An increasing number of couples are choosing to purchase homes together before getting married. According to a 2022 report by the National Association of Realtors (NAR), unmarried couples now make up 18% of all first-time homebuyers, a significant increase from just 4% in 1985. The NAR conducted a survey and received 4,854 responses from homebuyers who bought a primary residence between July 2021 and June 2022.

Jessica Lautz, the Vice President of Research at NAR, stated that unmarried couples as homebuyers are currently at their highest recorded point. While buying a house is a bigger commitment than renting, there are several factors that unmarried couples should consider before purchasing a property together.

Housing affordability is a major challenge for many young, unmarried couples who often live together for financial reasons. The cost of housing can be a significant portion of their budget, and pooling their finances makes sense in order to move forward with a home purchase. The NAR report found that 46% of unmarried homebuyers made financial sacrifices, such as taking on secondary jobs, to finance their purchase.

The typical unmarried couple buying a home together for the first time is around 32 years old, part of the millennial generation, with a combined average household income of $72,500. Compared to married couples, unmarried couples are more likely to receive loans (4% versus 3%) and be gifted money from friends and family (12% versus 7%).

One reason why unmarried couples choose to buy homes together is the advantage of combining their resources to qualify for financing, especially considering the high real estate prices and interest rates. Melissa Cohn, regional vice president of William Raveis Mortgage in New York, noted that not everyone chooses to get married automatically these days, as there can be various reasons why people prefer to keep their estates separate.

However, it is important for unmarried couples to approach such a commitment carefully, as there may be no legal protections to fall back on. If one person decides to leave, the other can be burdened with the entire mortgage and may struggle to afford it. Unmarried couples should consider how they title the property to protect their investments. Consulting with an attorney about options such as joint tenancy with rights of survivorship or tenancy in common is recommended. Couples could also consider using a limited liability corporation (LLC) or another entity to clearly define responsibilities and ownership.
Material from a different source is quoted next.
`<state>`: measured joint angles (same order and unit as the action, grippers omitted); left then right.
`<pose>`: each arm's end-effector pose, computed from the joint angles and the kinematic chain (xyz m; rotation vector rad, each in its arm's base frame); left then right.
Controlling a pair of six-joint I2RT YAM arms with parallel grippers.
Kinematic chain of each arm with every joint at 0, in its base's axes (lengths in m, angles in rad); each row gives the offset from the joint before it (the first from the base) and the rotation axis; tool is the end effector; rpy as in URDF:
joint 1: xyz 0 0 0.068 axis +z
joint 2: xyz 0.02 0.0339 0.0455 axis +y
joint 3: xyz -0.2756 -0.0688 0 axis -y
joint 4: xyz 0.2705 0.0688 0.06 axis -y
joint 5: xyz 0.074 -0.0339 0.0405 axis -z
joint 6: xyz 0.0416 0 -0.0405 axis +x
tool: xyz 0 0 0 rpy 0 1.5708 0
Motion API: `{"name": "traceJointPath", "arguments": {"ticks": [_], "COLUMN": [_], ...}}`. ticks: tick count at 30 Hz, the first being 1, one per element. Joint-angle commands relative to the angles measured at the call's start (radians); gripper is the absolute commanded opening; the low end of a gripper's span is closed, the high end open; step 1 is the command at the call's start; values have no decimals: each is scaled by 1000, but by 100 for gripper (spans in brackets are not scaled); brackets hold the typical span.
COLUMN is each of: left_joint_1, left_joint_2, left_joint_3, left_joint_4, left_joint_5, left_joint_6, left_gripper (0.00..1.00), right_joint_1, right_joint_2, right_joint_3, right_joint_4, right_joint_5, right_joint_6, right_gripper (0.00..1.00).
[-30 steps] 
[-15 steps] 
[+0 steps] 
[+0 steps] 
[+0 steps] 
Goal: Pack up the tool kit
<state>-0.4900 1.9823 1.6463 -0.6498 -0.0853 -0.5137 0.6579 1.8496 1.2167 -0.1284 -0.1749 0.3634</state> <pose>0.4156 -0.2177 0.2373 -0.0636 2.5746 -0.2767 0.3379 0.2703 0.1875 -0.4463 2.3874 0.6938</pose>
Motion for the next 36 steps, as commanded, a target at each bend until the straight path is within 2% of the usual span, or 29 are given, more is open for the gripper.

To safeguard their share of investments, unmarried couples should consider outlining them in a property agreement. This agreement would specify who is responsible for the mortgage, down payment contributions, insurance, and home repairs. This is particularly important if there is a significant income disparity between the individuals.
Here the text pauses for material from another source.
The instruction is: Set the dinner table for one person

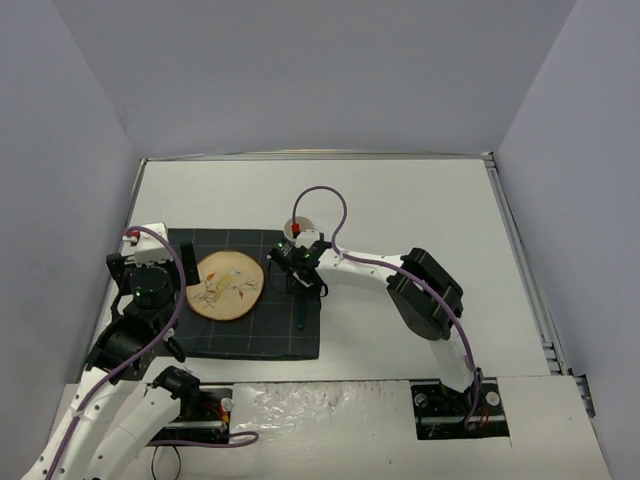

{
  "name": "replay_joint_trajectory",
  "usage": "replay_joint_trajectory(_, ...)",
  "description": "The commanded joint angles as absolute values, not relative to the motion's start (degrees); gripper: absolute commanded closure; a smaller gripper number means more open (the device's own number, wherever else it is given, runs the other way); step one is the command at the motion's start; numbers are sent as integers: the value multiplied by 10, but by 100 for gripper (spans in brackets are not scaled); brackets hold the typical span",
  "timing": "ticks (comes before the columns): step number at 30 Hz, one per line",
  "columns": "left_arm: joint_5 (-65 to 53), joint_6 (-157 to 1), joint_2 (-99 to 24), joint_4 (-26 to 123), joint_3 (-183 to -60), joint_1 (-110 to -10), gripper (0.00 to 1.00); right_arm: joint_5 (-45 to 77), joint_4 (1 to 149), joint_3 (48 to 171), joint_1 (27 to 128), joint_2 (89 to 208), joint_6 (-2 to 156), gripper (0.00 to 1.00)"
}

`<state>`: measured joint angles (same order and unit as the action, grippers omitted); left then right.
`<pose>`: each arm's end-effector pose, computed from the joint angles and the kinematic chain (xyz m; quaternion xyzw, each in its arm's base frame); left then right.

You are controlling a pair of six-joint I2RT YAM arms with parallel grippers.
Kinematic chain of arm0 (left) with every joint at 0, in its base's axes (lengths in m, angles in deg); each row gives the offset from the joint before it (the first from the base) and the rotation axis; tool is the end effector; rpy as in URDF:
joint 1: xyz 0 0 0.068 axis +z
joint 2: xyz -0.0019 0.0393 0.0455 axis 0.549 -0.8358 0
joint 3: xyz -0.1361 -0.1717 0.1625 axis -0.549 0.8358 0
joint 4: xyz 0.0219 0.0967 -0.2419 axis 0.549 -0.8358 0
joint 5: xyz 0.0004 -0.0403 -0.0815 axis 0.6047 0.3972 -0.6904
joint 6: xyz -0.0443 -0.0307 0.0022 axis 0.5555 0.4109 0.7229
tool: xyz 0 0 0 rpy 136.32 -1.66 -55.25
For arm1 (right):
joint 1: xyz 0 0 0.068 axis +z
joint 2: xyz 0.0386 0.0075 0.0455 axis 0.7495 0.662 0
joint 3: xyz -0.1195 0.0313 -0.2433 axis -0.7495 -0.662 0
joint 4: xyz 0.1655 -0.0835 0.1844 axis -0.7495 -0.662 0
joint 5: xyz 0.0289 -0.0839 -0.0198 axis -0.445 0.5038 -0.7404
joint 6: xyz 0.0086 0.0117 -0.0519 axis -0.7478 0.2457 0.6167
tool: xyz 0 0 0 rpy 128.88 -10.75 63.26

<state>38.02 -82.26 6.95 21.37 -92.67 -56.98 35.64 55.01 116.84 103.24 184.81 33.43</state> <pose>0.1190 -0.0294 0.3379 -0.0866 0.7625 0.0707 0.6372 0.2605 0.3548 0.1676 -0.0037 0.9494 0.1745 0.2613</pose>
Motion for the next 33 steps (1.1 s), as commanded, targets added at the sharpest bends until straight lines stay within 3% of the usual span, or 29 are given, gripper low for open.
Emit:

Certified financial planner Cathy Curtis suggests that unmarried couples carefully weigh the option of tapping into retirement accounts for a down payment. While it is generally not advisable to withdraw from retirement funds, millennials have more time to recover. Traditional IRAs can be used for a first-time home purchase, up to a lifetime limit of $10,000, with ordinary tax rates applied in the year of withdrawal. Roth IRAs have specific rules that must be followed, but typically allow for penalty-free withdrawals of contributions.

It is also crucial for unmarried couples to review their credit reports and scores to ensure they receive the best mortgage rate possible. Paying bills on time, reducing debt levels, and avoiding large purchases or new lines of credit are important steps to maintain good credit.

Finally, unmarried couples should consider saving their down payment in a high-yield savings account to protect against potential market downturns. High-yield savings accounts provide a stable and secure way to save for a home purchase.

Overall, unmarried couples should carefully navigate the process of purchasing a home together, considering legal protections, financial implications, and long-term plans.